I think the industry needs to get to a point where. We’re at the forward edge of the innovation, so people can do their proof-of-concepts and understand what works and what doesn’t work, but the industry needs to reach a point where we can all kind of get around one standard, which is hopefully backward-compatible in a way, so that you don’t have to increase double your cost of distribution, et cetera, processing and distribution. HDR is an extremely good technology. We believe in next-generation video experiences being more pixels, better pixels, faster pixels, and cheaper pixels. Pixels that sound really good. 4K is good. 8K maybe at some point. By itself, it doesn’t make the whole experience. The whole experience is 4K with better pixels, which is HDR, which is 422, which is 10-bit and 12-bit, et cetera. Faster pixels--

Tim Siglin: And a high frame rate.

Aslam Khader: Faster pixels, high frame rates, and then cheaper pixels with HEVC, essentially, because now the amount of information is increasing. You’ve got to squish it down more. You need HEVC. Then you add object based audio to it, and that to us is the next generation video experience, which we are kind of working and leading the charge on. Then if you take that around and say, what are the other kind of experiences that we see beginning to happen? You mentioned the virtual reality work that’s going on. We’ve been working, again, with a number of virtual-reality companies that I can’t talk about right now because they’re rolling out some really innovative new technologies. By the way, we could do this with our software-based encoding off the bat because we don’t have a hardware chip that says you can only do this resolution by that pixel. So the video resolutions are all weird, but our software solution can take care of it completely. We’ve been working with these companies to actually demonstrate it. At IBC we demonstrated a couple of different video virtual reality technologies.

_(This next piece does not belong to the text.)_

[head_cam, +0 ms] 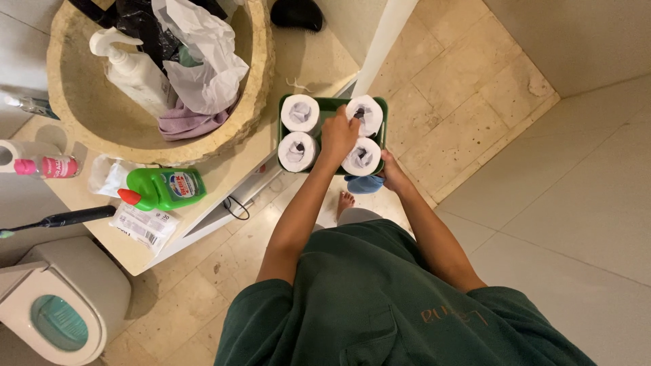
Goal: Organizing bathroom supplies into a tray and wiping the vanity counter surface.
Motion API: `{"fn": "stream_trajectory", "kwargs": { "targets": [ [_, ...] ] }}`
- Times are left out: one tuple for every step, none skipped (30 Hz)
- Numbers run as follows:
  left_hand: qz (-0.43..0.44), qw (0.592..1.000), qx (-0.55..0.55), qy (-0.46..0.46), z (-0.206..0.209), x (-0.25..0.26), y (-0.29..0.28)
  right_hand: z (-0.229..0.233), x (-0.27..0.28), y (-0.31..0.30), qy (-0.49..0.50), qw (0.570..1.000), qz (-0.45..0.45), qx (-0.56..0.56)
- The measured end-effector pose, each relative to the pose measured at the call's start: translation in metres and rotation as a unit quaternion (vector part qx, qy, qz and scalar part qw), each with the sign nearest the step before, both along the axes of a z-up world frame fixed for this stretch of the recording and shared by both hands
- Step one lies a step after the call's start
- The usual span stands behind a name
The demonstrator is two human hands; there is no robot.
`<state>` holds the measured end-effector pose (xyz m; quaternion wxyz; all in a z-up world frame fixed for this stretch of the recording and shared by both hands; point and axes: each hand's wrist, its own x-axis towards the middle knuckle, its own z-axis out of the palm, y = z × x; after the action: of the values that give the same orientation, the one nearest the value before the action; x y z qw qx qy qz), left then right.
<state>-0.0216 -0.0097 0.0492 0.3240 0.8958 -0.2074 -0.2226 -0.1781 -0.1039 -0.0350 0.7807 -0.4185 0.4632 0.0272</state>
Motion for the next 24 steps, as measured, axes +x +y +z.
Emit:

We think that that is really a good combination with all these other professionally produced experiences that you see where you can essentially think about this. If you take a seat in the front of an awards show or in the box of a sporting event and plunk one of these cameras, now you can have millions of people around the world experience what it is to experience a particular event as if they were sitting in that seat. I think those are the kinds of experiences that are going to drive some of this from a perspective of adoption because now the technology and the horsepower is becoming available to enable these experiences. From our perspective, our software-defined video story plays in perfectly because it gives us the flexibility to do all this all in the context of our current software solution, whether it’s running on the ground or in the Cloud.

Tim Siglin: Very good. We’ve been speaking with Aslam Khader from Elemental.